Scala - String to Url

Question

My Scala class requires a URL. I could use a String class, but I'd like Java's built in URL validation. What's the best way to allow it to take either a Java Url class, or a String, and, if a String, turn it into a Java Url?

Answer 1

You can create an implicit conversion from String to URL and accept only URL (this is what you want anyway). The implicit def might be in the companion class or in a helper class/trait (trait in the cake pattern). Something like this:

implicit def `string to url`(s: String) = new URL(s)

Usage:

import the.helper.Container._
//or implement the Helper trait containing the implicit def
val url: URL = "http://google.com"

The drawback is, exceptions might arrive from unexpected places (any might require a further import).

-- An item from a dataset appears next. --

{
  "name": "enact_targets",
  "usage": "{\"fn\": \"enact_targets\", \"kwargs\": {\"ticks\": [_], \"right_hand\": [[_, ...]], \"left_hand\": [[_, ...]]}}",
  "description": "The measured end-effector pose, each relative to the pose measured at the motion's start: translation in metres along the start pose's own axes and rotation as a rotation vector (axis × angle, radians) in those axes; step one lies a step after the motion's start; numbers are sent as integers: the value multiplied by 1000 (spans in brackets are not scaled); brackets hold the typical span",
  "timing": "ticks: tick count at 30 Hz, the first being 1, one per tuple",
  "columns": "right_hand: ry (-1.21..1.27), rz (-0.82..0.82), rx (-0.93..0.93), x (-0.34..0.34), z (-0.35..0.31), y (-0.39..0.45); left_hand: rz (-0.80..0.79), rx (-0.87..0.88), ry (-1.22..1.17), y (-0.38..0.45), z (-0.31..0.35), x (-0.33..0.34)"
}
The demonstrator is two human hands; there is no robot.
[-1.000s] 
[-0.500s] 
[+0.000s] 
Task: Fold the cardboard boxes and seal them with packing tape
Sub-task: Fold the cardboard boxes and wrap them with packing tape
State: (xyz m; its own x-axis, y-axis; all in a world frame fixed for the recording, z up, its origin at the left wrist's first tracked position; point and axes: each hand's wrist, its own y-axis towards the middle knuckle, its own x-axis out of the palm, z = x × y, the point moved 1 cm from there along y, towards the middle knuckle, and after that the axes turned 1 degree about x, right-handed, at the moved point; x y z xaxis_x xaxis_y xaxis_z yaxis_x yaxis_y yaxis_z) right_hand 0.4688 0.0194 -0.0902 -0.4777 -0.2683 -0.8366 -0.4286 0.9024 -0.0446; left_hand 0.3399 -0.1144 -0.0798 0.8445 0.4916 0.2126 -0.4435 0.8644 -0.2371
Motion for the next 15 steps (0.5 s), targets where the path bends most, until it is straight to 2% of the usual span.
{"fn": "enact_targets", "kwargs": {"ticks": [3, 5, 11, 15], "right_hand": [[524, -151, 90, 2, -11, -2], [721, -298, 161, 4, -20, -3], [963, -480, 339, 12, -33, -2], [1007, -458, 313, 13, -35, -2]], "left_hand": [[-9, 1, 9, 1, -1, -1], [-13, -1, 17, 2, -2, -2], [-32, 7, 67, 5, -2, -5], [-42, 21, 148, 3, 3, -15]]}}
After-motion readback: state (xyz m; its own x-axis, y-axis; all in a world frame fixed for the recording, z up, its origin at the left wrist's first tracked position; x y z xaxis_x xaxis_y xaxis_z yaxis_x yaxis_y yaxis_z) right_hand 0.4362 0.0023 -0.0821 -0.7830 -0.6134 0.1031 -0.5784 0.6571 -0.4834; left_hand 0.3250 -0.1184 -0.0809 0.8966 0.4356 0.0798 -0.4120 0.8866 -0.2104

A less implicit approach would be "adding" a toURL method to String, like this:

object Helpers {
  implicit class String2URL(s: String) {
    def toURL = new URL(s)
  }
}

Usage of this would look like this:

import Helpers._
val aUrl = "http://google.com".toURL

Comparison to @m-z's answer: you can combine multiple parameters this way without explosion of combination of different parameters, while for that answer it will exponential (though for small exponents, like in this case 1, that is perfectly fine). @m-z's answer is not reusable, if you need another class, you have to create it again. It works on the library side, so the lib users get a nice documentation, guide how to use it, mine would just work with "magic" and/or small user help (like import of the method, toURL conversion method call). I would choose @m-z's solution for small combinations too, especially with the adjustment of Option or Try. But if you need to overload multiple parameters, I think my solution works better. It really depends on your use case. (You can wrap mine with Try too if there might be cases where the passed url is not valid.)

Answer 2

You could use an overloaded constructor or apply method:

class A(id: Int, url: URL) {
    def this(id: Int, url: String) = this(id, new URL(url))
}

Or

case class A(id: Int, url: URL)

object A {
    def apply(id: Int, url: String): A = new A(id, new URL(url))
}